The cost of the async state machine
In my previous post, I talked about high performance cost of the async state machine in certain use cases. I decided to test this out using the following benchmark code.
Here we have two identical pieces of code, sending 16 MB over the network. (Actually the loopback device, which is important, and we’ll look into exactly why later)
One of those is a using the synchronous, blocking, API, and the second is using async API. Beside the API differences, they both do the exact same thing, send 16MB over the network.
- Sync - 0.055 seconds
- Async - 0.380 seconds
So the async version is about 7 times worse than the sync version. But when I’m trying this out on 256MB test, the results are roughly the same.
- Sync - 0.821 seconds
- Async - 5.669 seconds
The reason this is the case is likely related to the fact that we are using the loopback device, in this case, we are probably almost always never blocking in the sync case, we almost always have the data available for us to read. In the async case, we have to pay for the async machinery, but we never actually get to yield the thread.
So I decided to test what would happen when we introduce some additional I/O latency. It was simplest to write the following:
And then to pipe both versions through the same proxy which gave the following results for 16MB.
- Sync - 29.849 seconds
- Async - 29.900 seconds
In this case, we can see that the sync benefit has effectively been eliminated. The cost of the async state machine is swallowed in the cost of the blocking waits. But unlike the sync system, when the async state machine is yielding, something else can run on this thread.
So it is all good, right?
Not quite so. As it turn out, if there are certain specific scenarios where you actually want to run a single, long, important operation, you can set things up so the TCP connection will (almost) always have buffered data in it. This is really common when you send a lot of data from one machine to the other. Not a short request, but something where you can get big buffers, and assume that the common setup is a steady state of consuming the data as fast as it comes. In RavenDB’s case, for example, one such very common scenario is the bulk insert mode. The client is able to send the data to the server fast enough in almost all cases that by the time the server process a batch, the next batch is already buffered and ready.
And in that specific case, I don’t want to be giving up my thread to something else to run on. I want this particular process to be as fast as possible, potentially at the expensive of much else.
This is likely to have some impact on our design, once we have the chance to run more tests.
Comments
Not sure if i'm not repeating myself here, but maybe you could measure the cost of async state machine vs the standard OS thread scheduler. Which is nothing but a system-level async state machine, yielding the cpu to other tasks when possible, without all these async/await pains. Your test has shown that the OS scheduler isn't worse than async/await so there's no real reason for using async in this case. What test would we need to perform to show that async/await has significant advantage over sync?
Perhaps a better test would be comparing 'manual' asynchronous operation (perhaps via ManualResetEvent/AutoResetEvent) and async/await mechanism. It would be more indicative of how much the async/await mechanism costs.

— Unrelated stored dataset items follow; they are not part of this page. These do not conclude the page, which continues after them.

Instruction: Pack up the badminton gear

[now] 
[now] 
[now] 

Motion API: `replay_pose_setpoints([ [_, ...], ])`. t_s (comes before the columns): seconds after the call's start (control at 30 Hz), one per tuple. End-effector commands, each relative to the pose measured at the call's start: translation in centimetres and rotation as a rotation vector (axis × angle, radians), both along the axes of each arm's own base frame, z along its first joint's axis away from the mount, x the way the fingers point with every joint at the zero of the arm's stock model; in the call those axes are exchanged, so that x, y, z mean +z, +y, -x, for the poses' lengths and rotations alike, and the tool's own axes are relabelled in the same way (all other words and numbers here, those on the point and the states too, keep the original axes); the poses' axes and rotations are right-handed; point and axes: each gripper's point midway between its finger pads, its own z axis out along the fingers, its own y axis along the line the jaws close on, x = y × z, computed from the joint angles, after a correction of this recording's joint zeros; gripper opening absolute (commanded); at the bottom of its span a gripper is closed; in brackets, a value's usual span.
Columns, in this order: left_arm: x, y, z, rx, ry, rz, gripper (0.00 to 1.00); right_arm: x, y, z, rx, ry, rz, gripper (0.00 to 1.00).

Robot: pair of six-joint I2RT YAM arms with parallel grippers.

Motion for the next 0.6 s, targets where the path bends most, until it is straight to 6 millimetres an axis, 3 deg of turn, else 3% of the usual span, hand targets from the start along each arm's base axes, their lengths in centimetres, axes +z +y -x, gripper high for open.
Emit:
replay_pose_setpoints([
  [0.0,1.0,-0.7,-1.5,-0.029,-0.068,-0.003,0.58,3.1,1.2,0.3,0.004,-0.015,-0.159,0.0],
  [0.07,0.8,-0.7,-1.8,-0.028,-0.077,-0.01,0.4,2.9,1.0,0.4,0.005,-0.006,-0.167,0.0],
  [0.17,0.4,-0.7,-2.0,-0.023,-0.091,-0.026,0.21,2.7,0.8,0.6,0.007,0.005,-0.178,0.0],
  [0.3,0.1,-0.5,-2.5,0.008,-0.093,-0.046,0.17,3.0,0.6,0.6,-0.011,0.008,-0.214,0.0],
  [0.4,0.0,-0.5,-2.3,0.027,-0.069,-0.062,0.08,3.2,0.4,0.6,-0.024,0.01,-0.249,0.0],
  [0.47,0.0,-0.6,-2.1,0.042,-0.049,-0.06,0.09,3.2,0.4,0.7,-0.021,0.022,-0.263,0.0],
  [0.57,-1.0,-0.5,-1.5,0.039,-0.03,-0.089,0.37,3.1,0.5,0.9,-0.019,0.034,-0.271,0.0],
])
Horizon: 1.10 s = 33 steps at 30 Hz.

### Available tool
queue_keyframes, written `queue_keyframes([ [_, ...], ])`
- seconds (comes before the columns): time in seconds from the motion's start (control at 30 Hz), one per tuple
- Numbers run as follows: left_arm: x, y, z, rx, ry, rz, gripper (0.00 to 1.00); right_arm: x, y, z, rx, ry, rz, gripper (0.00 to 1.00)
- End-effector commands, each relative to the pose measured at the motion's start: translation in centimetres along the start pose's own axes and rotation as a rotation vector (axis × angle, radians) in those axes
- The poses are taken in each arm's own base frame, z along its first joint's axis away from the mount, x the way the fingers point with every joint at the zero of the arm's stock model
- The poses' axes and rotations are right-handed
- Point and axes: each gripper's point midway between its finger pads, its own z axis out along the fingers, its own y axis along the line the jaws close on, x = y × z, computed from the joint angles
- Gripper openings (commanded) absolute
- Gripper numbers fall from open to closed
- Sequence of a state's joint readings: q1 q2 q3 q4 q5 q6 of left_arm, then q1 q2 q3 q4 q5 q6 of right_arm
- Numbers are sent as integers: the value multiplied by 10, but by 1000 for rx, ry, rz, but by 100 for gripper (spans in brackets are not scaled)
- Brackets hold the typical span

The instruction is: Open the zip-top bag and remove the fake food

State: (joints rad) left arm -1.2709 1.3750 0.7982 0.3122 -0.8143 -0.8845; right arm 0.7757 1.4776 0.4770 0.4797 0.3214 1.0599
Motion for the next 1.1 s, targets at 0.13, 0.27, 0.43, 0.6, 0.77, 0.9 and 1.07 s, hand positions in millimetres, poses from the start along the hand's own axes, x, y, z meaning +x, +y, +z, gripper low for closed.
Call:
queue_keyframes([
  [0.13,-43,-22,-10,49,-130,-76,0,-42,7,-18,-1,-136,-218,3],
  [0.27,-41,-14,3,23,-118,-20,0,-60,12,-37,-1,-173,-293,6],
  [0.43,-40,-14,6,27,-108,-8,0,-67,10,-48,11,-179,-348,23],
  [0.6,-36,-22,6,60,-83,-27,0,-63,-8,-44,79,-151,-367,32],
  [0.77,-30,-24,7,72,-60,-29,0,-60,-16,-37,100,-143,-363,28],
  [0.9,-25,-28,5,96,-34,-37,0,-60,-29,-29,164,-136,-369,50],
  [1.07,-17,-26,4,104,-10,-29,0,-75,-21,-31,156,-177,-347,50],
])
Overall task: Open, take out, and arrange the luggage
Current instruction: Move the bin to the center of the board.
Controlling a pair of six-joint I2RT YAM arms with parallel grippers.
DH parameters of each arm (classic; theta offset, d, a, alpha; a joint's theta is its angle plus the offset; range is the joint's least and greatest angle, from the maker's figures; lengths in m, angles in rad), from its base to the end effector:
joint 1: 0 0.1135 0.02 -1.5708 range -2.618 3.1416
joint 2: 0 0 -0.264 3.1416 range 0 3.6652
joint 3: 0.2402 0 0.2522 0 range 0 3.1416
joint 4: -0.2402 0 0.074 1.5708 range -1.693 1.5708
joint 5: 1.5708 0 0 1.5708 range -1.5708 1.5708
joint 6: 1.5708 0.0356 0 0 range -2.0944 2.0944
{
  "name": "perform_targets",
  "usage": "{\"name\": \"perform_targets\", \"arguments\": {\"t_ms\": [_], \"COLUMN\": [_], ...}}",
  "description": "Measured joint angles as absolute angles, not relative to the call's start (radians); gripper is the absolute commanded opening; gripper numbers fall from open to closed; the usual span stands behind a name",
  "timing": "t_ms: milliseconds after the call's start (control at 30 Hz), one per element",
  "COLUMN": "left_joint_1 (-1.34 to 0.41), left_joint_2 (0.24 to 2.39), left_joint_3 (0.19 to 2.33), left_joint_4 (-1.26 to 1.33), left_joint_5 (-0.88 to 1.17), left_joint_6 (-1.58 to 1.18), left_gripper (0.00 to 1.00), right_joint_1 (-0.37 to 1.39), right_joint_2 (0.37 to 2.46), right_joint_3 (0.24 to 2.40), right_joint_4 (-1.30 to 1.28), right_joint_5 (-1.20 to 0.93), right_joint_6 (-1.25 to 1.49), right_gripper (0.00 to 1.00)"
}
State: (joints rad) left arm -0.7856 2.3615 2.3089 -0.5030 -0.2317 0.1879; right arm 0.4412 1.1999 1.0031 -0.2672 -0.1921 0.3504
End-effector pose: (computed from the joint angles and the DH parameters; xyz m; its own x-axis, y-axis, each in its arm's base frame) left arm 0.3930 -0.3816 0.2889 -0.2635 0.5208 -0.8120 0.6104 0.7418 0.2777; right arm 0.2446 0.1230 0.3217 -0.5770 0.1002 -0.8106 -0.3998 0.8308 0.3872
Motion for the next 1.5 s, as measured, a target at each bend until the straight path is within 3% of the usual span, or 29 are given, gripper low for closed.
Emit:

A small unrelated side note: Your comments entry text box has a small 'MARKDOWN' label which overlaps the text that is being entered. Perhaps you can move it outside the text box or somehow place it below?
Rafal, The more threads you have, the more memory you use (min of about 1MB per thread, usually). The more threads you have, the more context switches you have, which has a very high cost. Doing soft threads in user land means that we don't need to cross kernel boundary, don't need to do a lot of complex setup in the CPU, it is far more efficient.
A simple example of showing async/await is much better is Kesterl. You can't handle 1 mil req/sec using sync. On my machine, each core maxed at about 5000 context switches / sec. Time that by 8 cores and you have roughly 40,000 req / second, but I don't think of any pure sync server that can actually handle that.
Dalibor, I'm not following. It doesn't actually matter. The blocking I/O calls end up doing synchronization primitives directly. And the async just frees the thread for other tasks to run.
What kind of code do you expect would show real costs of async/await?
Oren, I would be very surprised if this performance had anything to do with the async "State Machine" per-se.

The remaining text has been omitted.